I want to write a GTK application that will show a thumbnail, or preview image of a window, or the root window (in x11 term, maybe can also be called the desktop). Could this be possible in GTK (2, or 3, or gtk+)? What API can i use to do this?
Hello, thanks for asking that, that’s a great question with a bit of a complicated answer. GTK alone cannot do this, because it only handles drawing the GUI for applications. Capturing images from the desktop or from other applications requires interaction with the window system. How you do it somewhat depends on your platform and what you’re trying to do.
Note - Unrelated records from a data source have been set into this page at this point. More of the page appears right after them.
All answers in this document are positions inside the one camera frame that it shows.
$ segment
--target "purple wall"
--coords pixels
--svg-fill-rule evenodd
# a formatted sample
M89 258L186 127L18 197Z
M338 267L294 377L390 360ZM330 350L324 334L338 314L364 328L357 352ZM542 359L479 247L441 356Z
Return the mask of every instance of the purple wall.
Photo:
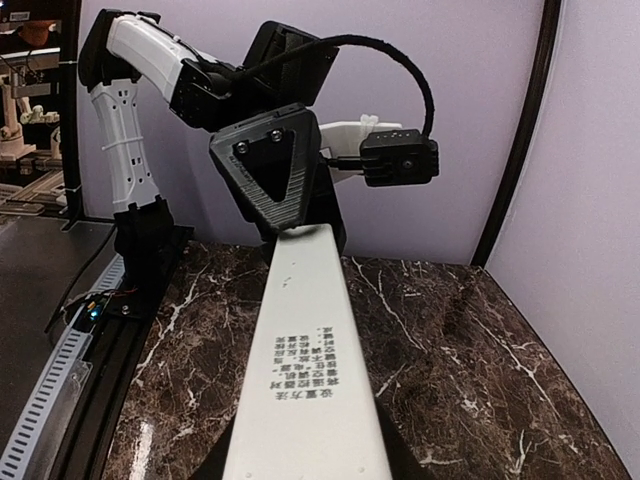
M84 3L82 38L103 6L154 10L187 41L235 63L267 19L319 36L377 36L405 51L434 91L442 175L426 187L373 190L359 178L341 184L348 248L363 255L470 260L519 118L541 0L271 0L251 7L204 0ZM148 101L140 102L140 113L149 161L178 220L195 224L203 239L255 242L253 228L241 220L209 160L208 135L183 128L151 87L143 91ZM79 105L87 210L109 216L111 193L95 114L84 93ZM406 72L377 52L350 47L340 53L315 111L321 122L371 113L412 128L421 126L423 114L419 91Z
M565 5L543 114L489 271L640 478L640 4Z

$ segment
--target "dark brown marble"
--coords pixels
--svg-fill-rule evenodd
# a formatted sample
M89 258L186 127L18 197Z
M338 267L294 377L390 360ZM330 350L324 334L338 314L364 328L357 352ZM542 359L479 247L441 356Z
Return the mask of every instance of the dark brown marble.
M588 408L482 270L345 259L374 394L443 479L625 479ZM147 340L103 478L188 478L235 413L267 269L192 243Z

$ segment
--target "screw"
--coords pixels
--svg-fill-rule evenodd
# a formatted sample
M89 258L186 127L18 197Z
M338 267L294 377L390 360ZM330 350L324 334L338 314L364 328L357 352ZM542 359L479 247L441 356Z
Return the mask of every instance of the screw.
M246 153L249 153L249 144L247 142L240 142L236 145L236 151L240 154L240 155L245 155Z
M278 143L282 141L282 130L274 130L271 132L271 141L273 143Z

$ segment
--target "black frame edge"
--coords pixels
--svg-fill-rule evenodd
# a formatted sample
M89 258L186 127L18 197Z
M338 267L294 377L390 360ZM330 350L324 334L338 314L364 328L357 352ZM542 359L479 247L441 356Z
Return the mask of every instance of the black frame edge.
M71 228L84 219L82 180L80 178L80 154L78 146L78 42L80 37L81 0L69 0L62 15L62 45L60 46L60 133L62 146L62 170L67 195L69 223Z
M536 55L531 69L531 77L522 107L522 114L520 115L520 122L513 139L513 145L511 146L500 187L471 260L471 265L484 267L487 264L511 206L540 114L542 98L547 86L556 44L561 10L562 0L545 0Z

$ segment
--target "white object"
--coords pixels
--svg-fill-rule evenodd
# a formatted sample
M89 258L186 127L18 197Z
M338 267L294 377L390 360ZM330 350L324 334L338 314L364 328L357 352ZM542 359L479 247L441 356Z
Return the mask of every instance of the white object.
M123 15L113 21L107 49L116 57L133 65L154 84L167 102L182 70L184 59L195 60L195 55L178 43L178 37L170 37L139 16ZM204 55L207 60L213 57Z
M375 115L362 115L359 122L334 122L320 126L322 134L321 152L325 157L359 157L360 144L371 132L399 130L400 123L380 123ZM332 169L333 183L358 175L358 171Z
M223 479L391 480L329 225L278 239Z
M33 125L36 123L57 123L60 121L60 114L58 112L44 112L42 105L36 105L31 108L29 106L29 98L23 97L18 99L21 103L20 110L20 123L23 125Z
M51 133L51 159L52 160L62 160L62 153L60 152L60 143L61 143L61 135L60 135L60 127L57 127Z
M66 195L60 195L59 197L56 198L56 204L60 205L61 207L66 207L67 206L67 196Z
M4 110L4 127L0 130L0 159L15 162L36 150L35 145L25 145L22 135L22 125L18 122L16 100L11 96L11 85L6 83L8 76L0 77L2 88L2 104ZM20 100L21 107L28 106L28 100Z
M138 85L131 80L99 84L91 91L104 135L102 150L111 170L116 213L127 211L133 203L138 207L153 203L160 194L147 165L136 111L137 95Z
If you use X11 and GTK3, the simplest way may be to use gdk_x11_get_default_root_xwindow combined with XGetImage. This is an older, slower method usually used for screenshots and it may work for simple cases. But it is not recommended if you want to show a live thumbnail, for example if you expect to see a video player working at full speed in the thumbnail. The XSHM API can be used to perform faster screen capture but it is harder to use. The DRI3 API can do it fastest out of all of the X11 APIs, but that is also the hardest one to use.
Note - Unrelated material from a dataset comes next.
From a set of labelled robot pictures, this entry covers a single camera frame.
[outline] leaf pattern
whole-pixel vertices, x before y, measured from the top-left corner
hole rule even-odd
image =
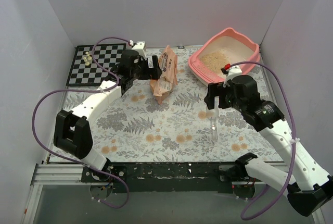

Note that these are not supported on Wayland for security reasons. If you want to support Wayland, you will maybe want to use the ScreenCast portal API which is a D-Bus API. This can work for capturing the desktop or a few windows that the user chooses, but it may be inadequate for trying to capture a large number of individual window thumbnails at the same time.
If you want to do something similar to how GNOME shows thumbnails in the activities overview and app switcher (Alt+Tab) then you will likely want to create a shell extension. A shell extension of this type will work in both X11 and Wayland, but is very different from writing a GTK app. It should also be even faster than trying to do this in an app, because a shell extension has direct access to the window manager’s compositing process, and does not need to wait for the compositor to transfer frames to it like an external app does. Hopefully that helps to at least clear a few things up? Let me know if you need clarification.
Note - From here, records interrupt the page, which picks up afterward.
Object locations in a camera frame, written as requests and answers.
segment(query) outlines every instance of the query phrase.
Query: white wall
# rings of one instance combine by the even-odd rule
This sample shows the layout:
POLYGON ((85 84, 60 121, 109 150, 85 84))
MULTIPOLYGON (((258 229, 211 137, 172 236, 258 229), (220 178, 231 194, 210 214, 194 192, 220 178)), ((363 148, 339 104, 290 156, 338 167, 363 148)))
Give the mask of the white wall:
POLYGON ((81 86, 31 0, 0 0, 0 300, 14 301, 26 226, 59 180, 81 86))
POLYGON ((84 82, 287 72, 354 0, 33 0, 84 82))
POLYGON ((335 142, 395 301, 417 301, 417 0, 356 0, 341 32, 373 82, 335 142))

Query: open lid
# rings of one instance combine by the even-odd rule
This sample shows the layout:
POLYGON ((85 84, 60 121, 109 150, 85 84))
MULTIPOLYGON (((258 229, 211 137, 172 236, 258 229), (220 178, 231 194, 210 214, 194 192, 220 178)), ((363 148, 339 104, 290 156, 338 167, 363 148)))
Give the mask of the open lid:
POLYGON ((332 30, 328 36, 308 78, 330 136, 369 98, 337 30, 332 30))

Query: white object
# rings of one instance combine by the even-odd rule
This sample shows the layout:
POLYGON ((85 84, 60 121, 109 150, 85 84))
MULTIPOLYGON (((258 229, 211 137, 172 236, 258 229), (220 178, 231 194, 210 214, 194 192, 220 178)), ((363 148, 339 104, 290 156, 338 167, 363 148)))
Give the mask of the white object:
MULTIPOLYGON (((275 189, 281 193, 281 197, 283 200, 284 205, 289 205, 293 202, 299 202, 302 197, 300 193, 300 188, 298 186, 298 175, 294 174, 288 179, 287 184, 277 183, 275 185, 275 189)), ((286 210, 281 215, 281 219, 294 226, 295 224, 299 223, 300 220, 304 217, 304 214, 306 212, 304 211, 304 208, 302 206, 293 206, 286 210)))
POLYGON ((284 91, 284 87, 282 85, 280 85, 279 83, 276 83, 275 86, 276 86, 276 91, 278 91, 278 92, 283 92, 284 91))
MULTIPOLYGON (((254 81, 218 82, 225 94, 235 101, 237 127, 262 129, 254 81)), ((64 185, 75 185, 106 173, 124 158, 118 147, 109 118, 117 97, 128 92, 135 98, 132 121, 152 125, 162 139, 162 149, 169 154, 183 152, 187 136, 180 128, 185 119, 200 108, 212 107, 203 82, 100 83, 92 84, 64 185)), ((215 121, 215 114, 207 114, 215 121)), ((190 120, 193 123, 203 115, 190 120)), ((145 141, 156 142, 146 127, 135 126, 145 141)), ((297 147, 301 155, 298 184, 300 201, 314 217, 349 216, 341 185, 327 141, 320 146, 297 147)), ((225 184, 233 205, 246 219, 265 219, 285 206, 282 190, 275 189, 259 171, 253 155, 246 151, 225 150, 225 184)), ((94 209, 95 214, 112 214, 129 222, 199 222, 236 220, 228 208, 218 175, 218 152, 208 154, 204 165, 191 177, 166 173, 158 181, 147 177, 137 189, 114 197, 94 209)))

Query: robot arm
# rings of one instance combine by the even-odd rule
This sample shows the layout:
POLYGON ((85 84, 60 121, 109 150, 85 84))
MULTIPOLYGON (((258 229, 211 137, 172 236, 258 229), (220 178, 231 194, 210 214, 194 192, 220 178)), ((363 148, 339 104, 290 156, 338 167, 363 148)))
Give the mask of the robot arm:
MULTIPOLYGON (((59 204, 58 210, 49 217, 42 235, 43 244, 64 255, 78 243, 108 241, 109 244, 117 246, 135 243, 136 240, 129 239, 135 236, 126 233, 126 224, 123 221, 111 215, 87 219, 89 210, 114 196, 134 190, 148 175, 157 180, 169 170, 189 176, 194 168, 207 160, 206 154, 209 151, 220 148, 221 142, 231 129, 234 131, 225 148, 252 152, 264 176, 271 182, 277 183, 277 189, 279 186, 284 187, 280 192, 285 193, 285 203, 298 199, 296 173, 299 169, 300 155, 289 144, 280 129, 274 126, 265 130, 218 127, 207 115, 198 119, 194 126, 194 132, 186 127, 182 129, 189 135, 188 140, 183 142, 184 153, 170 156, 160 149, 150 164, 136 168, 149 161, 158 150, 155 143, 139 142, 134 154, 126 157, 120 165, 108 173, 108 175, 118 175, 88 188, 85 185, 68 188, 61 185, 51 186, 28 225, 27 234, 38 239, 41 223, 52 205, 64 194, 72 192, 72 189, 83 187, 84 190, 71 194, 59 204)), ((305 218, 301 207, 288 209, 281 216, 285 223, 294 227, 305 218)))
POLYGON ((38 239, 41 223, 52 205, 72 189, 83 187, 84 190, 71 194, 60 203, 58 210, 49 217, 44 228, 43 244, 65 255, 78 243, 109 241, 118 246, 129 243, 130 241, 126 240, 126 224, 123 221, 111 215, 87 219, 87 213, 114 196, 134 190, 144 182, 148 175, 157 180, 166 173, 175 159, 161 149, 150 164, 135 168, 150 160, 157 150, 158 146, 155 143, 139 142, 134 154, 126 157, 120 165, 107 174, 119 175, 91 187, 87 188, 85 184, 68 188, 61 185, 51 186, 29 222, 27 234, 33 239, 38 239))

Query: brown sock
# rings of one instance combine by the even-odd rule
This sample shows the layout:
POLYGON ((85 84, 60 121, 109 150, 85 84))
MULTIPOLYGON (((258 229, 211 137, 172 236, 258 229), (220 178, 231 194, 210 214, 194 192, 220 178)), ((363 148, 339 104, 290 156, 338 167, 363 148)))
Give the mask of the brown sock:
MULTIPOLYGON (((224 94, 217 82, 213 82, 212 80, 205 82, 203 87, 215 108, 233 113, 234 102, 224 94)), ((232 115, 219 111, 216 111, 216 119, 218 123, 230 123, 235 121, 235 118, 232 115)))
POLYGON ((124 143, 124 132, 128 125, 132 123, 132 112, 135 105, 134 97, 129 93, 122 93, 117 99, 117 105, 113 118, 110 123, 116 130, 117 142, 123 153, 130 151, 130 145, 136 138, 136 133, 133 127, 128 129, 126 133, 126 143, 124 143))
Well, you would probably load the XImage in with GdkPixbuf, but I just remembered something else. You can use gdk_get_default_root_window in combination with gdk_pixbuf_get_from_window to capture from the root window, I think that still works with GTK3 (but not GTK4). For other windows you will likely still have to use XQueryTree from Xlib to find them, and then you can use gdk_x11_window_foreign_new_for_display to gdk_pixbuf_get_from_window get a pixmap.